On a different scale, a new ODR service based in Toronto (though apparently aimed at at least a North American market) aims to solve particular disputes through ‘crowd-sourced’ mediations, as well as more traditional (though online) arbitrations. eQuibbly allows people to describe their disputes on the site and invites the other side to give their perspective. The processes for all types of dispute resolution are set out in videos on the site. Then users of the site can say what they think should happen.

The site puts it this way:

As a collective, you trust your friends and neighbors to provide you with accurate and useful information every time you look something up on Wikipedia and TripAdvisor, and to make the appropriate decision when choosing your government, which controls so many aspects of your life. So why not have them help you resolve your disputes?

The resolution of public disputes will not be binding, as the public is standing in the role of a mediator, who does not have the power to bind, only to suggest. Disputes may be conducted privately, with participation from those chosen by the parties. These may be non-binding as well, serving as a kind of neutral evaluation, or binding. If they are binding, they are for legal purposes arbitrations subject to the applicable law. One sees this at the eQuibbly site, whose arbitration rules are long and fairly technical, unlike the chatty text on the rest of the site.

All the services of the site are free. The business model is not clear from the site itself. While crowd-sourcing the mediators is clearly inexpensive, the site itself is well presented, and maintaining and providing access to the disputes and comments uses bandwidth that one normally has to pay for. Whether good arbitrators will be willing to work for nothing is not clear. It may be that the web site is free, including the communication among the parties and with the arbitrators, but the arbitrators that the parties invite agree to participate only for compensation.

According to the founder of the site, Lance Soskin, in the future some parts of the service will eventually be offered for money, while the crowd-sourced public disputes will be left as a free ‘attraction’ to the site, and as a service for the disputants who benefit from those discussions.

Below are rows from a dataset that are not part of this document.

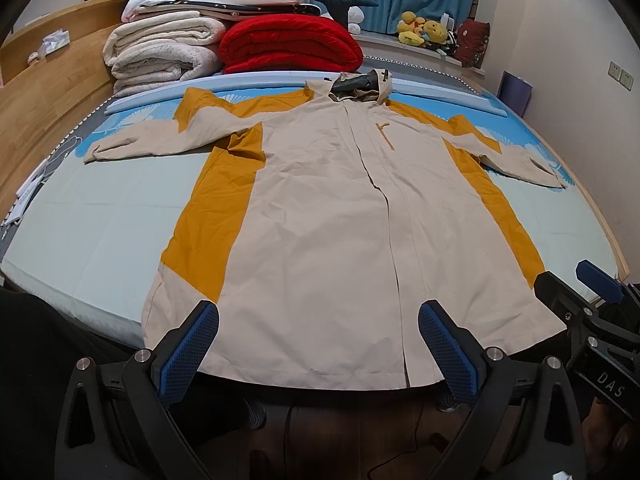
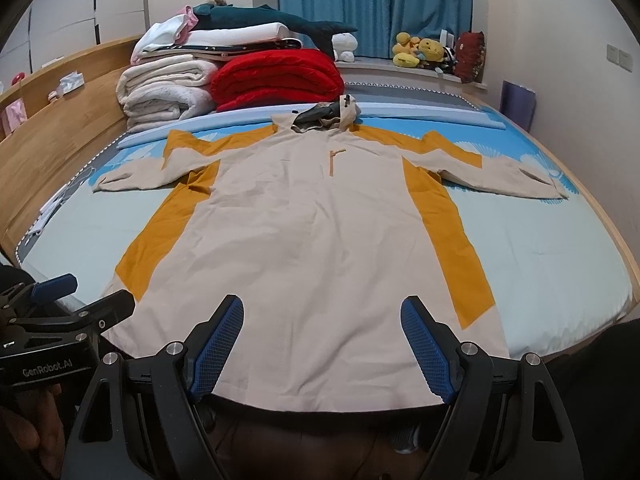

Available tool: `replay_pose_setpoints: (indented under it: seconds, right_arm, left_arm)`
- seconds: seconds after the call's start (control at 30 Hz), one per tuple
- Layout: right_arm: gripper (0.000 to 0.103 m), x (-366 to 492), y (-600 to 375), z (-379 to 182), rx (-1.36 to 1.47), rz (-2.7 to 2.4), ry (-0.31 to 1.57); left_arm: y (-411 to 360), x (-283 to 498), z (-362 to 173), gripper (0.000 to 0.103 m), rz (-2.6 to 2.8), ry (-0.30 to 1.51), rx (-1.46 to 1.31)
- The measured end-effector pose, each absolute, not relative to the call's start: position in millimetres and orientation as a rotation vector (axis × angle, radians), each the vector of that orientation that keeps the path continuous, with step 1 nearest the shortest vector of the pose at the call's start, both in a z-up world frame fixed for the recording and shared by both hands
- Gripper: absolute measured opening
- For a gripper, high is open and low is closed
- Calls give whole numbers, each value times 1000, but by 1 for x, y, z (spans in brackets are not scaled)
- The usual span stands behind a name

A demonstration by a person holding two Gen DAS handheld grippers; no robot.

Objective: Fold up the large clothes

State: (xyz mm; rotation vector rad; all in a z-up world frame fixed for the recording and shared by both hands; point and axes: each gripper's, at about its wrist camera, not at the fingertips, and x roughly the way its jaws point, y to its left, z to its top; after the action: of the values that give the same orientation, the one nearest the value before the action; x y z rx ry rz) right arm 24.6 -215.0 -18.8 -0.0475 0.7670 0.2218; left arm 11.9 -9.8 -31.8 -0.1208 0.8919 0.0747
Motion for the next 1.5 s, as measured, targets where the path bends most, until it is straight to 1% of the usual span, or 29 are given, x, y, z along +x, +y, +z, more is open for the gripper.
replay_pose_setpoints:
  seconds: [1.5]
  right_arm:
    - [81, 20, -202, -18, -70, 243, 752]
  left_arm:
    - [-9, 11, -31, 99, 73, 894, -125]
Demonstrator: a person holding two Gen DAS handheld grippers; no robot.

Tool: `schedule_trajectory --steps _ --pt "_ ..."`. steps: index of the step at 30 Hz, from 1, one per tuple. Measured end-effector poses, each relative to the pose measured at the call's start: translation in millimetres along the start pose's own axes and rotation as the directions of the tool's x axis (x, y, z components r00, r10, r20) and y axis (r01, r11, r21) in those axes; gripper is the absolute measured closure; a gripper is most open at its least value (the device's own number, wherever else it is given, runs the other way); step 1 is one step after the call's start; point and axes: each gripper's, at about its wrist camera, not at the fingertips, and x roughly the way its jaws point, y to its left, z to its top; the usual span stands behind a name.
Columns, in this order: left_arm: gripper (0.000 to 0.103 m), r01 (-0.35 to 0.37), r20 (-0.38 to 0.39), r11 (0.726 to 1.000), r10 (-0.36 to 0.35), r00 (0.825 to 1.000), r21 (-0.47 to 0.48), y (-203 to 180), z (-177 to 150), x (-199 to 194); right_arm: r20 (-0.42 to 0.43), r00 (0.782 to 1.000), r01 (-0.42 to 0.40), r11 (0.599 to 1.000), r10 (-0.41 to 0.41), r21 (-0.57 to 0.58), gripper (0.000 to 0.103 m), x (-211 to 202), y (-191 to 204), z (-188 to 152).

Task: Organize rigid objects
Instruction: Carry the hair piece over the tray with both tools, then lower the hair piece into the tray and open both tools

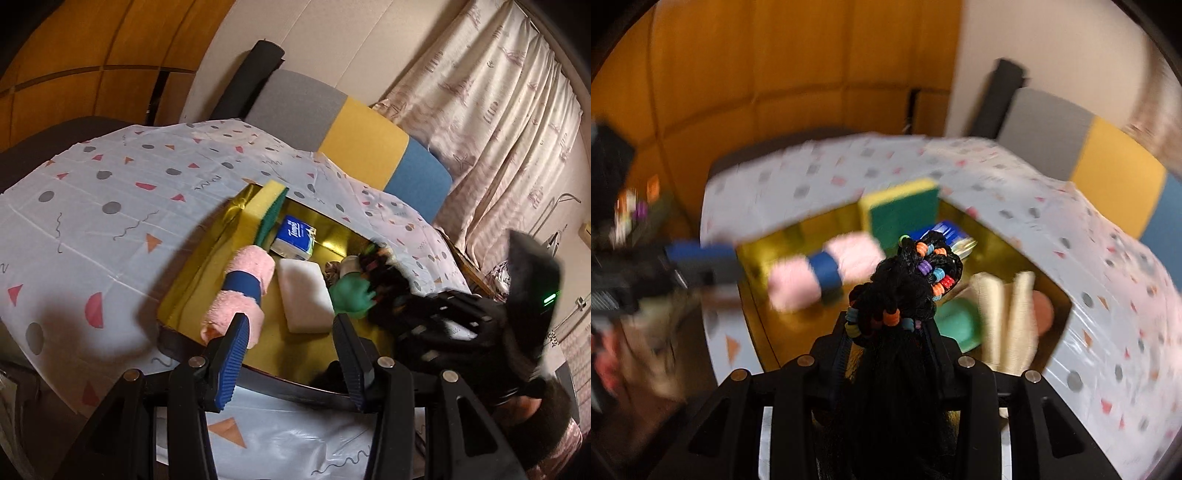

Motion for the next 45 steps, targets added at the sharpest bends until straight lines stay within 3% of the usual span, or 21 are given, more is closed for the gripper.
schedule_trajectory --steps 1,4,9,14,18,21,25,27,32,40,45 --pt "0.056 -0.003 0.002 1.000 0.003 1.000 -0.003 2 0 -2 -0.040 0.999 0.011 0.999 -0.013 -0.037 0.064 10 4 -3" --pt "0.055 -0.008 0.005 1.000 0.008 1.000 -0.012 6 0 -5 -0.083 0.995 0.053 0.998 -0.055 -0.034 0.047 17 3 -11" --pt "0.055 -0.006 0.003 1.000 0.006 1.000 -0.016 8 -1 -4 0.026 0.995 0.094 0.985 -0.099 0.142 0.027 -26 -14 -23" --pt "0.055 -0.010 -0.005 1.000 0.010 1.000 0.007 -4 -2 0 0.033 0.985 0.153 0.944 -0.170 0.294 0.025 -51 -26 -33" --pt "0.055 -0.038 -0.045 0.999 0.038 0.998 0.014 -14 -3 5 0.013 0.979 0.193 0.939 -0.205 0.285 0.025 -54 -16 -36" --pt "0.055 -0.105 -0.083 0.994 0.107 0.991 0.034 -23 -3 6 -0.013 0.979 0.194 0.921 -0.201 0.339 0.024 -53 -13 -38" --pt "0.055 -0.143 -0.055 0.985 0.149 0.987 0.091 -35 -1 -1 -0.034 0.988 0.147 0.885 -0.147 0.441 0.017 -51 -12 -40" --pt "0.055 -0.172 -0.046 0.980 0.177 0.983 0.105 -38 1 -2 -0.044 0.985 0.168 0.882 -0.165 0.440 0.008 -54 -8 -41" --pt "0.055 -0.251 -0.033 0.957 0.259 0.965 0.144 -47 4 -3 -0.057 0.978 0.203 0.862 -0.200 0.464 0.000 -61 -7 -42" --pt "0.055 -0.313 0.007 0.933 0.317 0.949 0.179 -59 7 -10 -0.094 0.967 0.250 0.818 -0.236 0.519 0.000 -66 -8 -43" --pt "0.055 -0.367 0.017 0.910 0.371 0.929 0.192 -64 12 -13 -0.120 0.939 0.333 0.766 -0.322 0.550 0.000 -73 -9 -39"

At present data are not available as to the use made of the site for private, especially binding, resolutions. A number of public disputes are available for review on the site.

What next?

These ODR systems are only two of what will no doubt become many appeals to the crowd to resolve disputes. Whether the crowd will turn out to be wise in these cases, time will tell.

Comments

  1. John,

    Interesting article.

    I would like to clarify something about eQuibbly:
    The private arbitration/mediation platform is free. It’s up to the user as to whether they can find arbitrators/mediators offering services for free (such as friends or associates or their board of advisors if it’s a business dispute). Independent arbitrators and mediators do post their professional bios on my site and can be hired by users of the site – their fees are clearly displayed ( http://www.equibbly.com/professionals ). eQuibbly does not make any money from this. The parties only pay for the services of the arbitrator/mediator – not for use of the online dispute resolution platform (parties pay directly to the neutral). Although some arbitrators/mediators may offer free services as a way to introduce themselves to ODR if they haven’t conducted Dispute Resolution online before.

  2. Thanks for the clarification, Lance. The business model for a consumer-friendly (or small-business-friendly) ODR system has always been one of the main challenges (along with applicable law and enforcement of results), so this is useful information.

  3. EQubibbly has now announced the end of its crowd-sourced dispute resolution, though it continues its other services.